- _Activity_: From the data below, retype exactly the lines starting with the one that contains "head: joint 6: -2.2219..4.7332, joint" and ending with the one that contains "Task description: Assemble", both included.

:::

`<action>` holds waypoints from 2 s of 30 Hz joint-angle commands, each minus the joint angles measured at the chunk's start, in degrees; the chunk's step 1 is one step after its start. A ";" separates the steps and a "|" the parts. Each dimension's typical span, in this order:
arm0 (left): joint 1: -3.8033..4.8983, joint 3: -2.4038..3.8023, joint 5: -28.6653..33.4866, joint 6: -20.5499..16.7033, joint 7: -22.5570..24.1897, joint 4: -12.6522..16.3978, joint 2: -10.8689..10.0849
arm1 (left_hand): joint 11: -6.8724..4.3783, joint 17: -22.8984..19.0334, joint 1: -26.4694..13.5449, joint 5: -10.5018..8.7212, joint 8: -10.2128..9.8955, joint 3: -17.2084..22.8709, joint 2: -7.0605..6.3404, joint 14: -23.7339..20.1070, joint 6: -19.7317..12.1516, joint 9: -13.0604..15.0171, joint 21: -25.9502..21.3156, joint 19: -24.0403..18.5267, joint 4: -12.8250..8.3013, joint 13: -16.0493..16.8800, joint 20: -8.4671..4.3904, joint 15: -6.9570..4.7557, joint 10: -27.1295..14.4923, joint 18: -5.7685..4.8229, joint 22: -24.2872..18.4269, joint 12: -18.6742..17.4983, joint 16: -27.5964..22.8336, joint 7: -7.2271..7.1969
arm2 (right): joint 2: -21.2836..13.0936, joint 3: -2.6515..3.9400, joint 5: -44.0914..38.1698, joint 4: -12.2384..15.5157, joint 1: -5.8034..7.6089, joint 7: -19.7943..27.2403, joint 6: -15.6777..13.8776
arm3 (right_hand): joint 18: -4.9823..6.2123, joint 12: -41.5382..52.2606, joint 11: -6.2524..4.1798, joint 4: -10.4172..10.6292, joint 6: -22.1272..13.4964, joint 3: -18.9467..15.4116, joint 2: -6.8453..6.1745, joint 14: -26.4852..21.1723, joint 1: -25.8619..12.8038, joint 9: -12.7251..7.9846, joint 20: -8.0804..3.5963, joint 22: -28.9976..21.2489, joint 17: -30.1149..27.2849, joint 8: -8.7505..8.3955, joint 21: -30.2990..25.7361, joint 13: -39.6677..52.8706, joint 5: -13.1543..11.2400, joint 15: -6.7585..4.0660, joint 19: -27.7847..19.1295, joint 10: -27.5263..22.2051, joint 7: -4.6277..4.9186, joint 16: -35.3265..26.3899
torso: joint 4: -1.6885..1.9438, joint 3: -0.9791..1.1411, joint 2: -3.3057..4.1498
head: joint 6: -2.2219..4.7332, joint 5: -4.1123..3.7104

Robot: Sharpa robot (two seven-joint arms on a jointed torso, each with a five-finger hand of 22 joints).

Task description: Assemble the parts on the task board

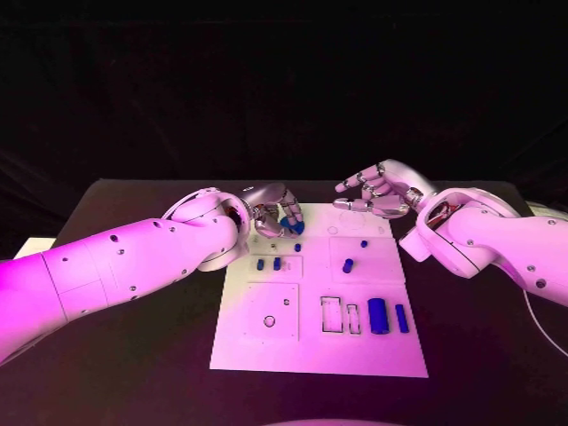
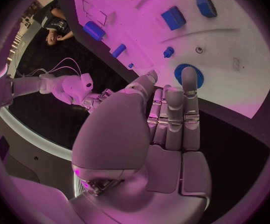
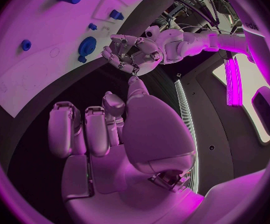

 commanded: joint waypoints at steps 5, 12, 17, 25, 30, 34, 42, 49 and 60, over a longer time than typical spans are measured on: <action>-0.06 -0.05 -10.10 6.83 0.74 -1.97 2.18 | -0.38 12.03 -1.45 -0.25 -2.64 0.04 0.00 6.48 3.29 -2.51 16.20 8.78 0.36 -4.22 -0.48 -0.41 3.40 -2.95 12.67 -2.93 12.34 -0.26 | 0.21 0.00 -0.15 0.12 -0.03 0.42 0.85 | 0.43 -0.17 -0.01 -0.07 0.35 -0.23 0.51 2.33 0.04 0.06 0.10 -0.07 -0.01 0.12 -0.35 -0.06 0.37 -0.31 -0.31 -0.30 0.10 -0.18 | -0.04 -0.03 -0.03 | -0.15 0.02; -0.18 -0.26 -11.87 9.15 -0.29 -3.50 3.62 | -0.62 12.21 -1.84 -0.28 -3.91 0.12 -0.07 7.36 4.44 -3.48 20.22 10.67 0.39 -5.92 -0.76 -0.68 5.18 -3.65 15.97 -4.47 13.37 -0.49 | 0.26 0.00 -0.18 0.17 -0.03 0.48 0.76 | 0.43 -0.17 -0.01 -0.07 0.35 -0.23 0.51 2.33 0.04 0.06 0.10 -0.07 -0.01 0.12 -0.35 -0.06 0.37 -0.31 -0.31 -0.30 0.10 -0.18 | 0.06 -0.07 -0.04 | -0.22 -0.11; -0.28 -0.34 -12.55 9.80 -0.52 -4.70 4.35 | -0.65 12.01 -1.96 -0.27 -4.17 0.19 0.00 7.51 4.85 -3.69 20.73 10.94 0.43 -6.34 -0.82 -0.72 5.65 -3.74 16.41 -4.90 13.43 -0.47 | 0.30 0.00 -0.29 0.18 -0.03 0.46 0.71 | 0.43 -0.19 -0.02 -0.11 0.36 -0.23 0.60 2.33 0.11 0.07 0.10 -0.09 -0.04 0.12 -0.37 -0.09 0.44 -0.31 -0.32 -0.31 0.09 -0.21 | 0.05 -0.05 -0.08 | -0.32 -0.14; -0.32 -0.42 -12.93 10.33 -0.48 -5.45 4.91 | -0.83 11.34 -2.01 -0.26 -4.57 0.48 0.18 7.64 5.90 -4.03 22.10 11.53 0.42 -7.02 -0.96 -0.89 7.10 -4.00 17.59 -5.59 13.35 -0.61 | 0.36 0.00 -0.44 0.16 -0.03 0.40 0.53 | 0.43 -0.19 -0.02 -0.15 0.35 -0.21 0.67 2.34 0.19 0.07 0.10 -0.08 -0.01 0.12 -0.38 -0.11 0.51 -0.32 -0.30 -0.33 0.09 -0.21 | 0.08 -0.08 -0.07 | -0.38 -0.24; -0.52 -0.45 -13.29 10.14 -0.46 -6.07 5.43 | -1.04 11.03 -1.35 -0.20 -4.82 1.38 0.65 7.71 6.84 -4.25 22.84 11.82 0.07 -7.51 -1.13 -1.11 8.39 -4.13 18.27 -6.21 13.39 -0.76 | 0.45 0.00 -0.46 0.14 -0.03 0.42 0.49 | 0.43 -0.18 -0.02 -0.17 0.35 -0.19 0.78 2.34 0.24 0.07 0.10 -0.09 -0.01 0.11 -0.39 -0.11 0.59 -0.32 -0.30 -0.33 0.09 -0.22 | 0.09 -0.08 -0.08 | -0.39 -0.27; -0.72 -0.46 -13.73 9.93 -0.86 -6.77 5.92 | -1.21 10.64 -0.24 -0.71 -5.14 2.94 0.90 7.71 7.58 -4.48 23.59 12.03 -0.79 -7.99 -1.30 -1.25 9.43 -4.28 18.98 -6.95 13.37 -0.88 | 0.47 0.00 -0.47 0.15 -0.03 0.41 0.50 | 0.43 -0.18 -0.02 -0.17 0.35 -0.19 0.78 2.34 0.24 0.07 0.10 -0.09 -0.01 0.11 -0.39 -0.11 0.59 -0.32 -0.30 -0.33 0.09 -0.22 | 0.06 -0.06 -0.08 | -0.45 -0.31; -1.20 -0.46 -13.98 10.82 -0.88 -7.32 6.63 | -1.34 10.14 -0.56 -0.89 -5.50 3.97 0.58 7.69 8.35 -4.72 24.26 12.20 -1.07 -8.38 -1.39 -1.37 10.58 -4.43 19.64 -7.77 13.32 -1.03 | 0.49 0.01 -0.47 0.17 -0.03 0.41 0.55 | 0.43 -0.18 -0.02 -0.17 0.35 -0.19 0.78 2.34 0.24 0.07 0.10 -0.09 -0.01 0.11 -0.39 -0.11 0.59 -0.32 -0.30 -0.33 0.09 -0.22 | 0.04 -0.02 -0.08 | -0.48 -0.39; -1.60 -0.48 -14.01 11.33 -0.77 -7.59 6.99 | -1.42 9.91 -0.84 -1.04 -5.70 4.35 0.43 7.69 8.64 -4.83 24.71 12.32 -1.14 -8.51 -1.45 -1.40 11.05 -4.51 20.06 -8.17 13.31 -1.07 | 0.51 0.01 -0.47 0.20 -0.03 0.40 0.57 | 0.44 -0.11 -0.03 -0.19 0.37 -0.16 0.92 2.36 0.32 0.08 0.09 -0.10 0.04 0.12 -0.41 -0.09 0.71 -0.33 -0.30 -0.30 0.09 -0.20 | 0.06 -0.04 -0.10 | -0.60 -0.52; -1.83 -0.51 -14.01 13.54 -1.76 -8.29 7.40 | -1.56 9.46 -0.50 -1.22 -6.00 6.04 1.00 7.66 9.61 -5.01 25.21 12.41 -1.83 -8.62 -1.57 -1.56 12.22 -4.60 20.60 -9.01 13.34 -1.14 | 0.47 0.01 -0.47 0.30 -0.03 0.39 0.58 | 0.44 -0.11 -0.03 -0.19 0.37 -0.16 0.92 2.36 0.32 0.08 0.09 -0.10 0.04 0.12 -0.41 -0.09 0.71 -0.33 -0.30 -0.30 0.09 -0.20 | 0.07 -0.01 -0.12 | -0.62 -0.63</action>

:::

- _Written response_:
head: joint 6: -2.2219..4.7332, joint 5: -4.1123..3.7104

Robot: Sharpa robot (two seven-joint arms on a jointed torso, each with a five-finger hand of 22 joints).

Task description: Assemble the parts on the task board

Work on the exercise is now finished.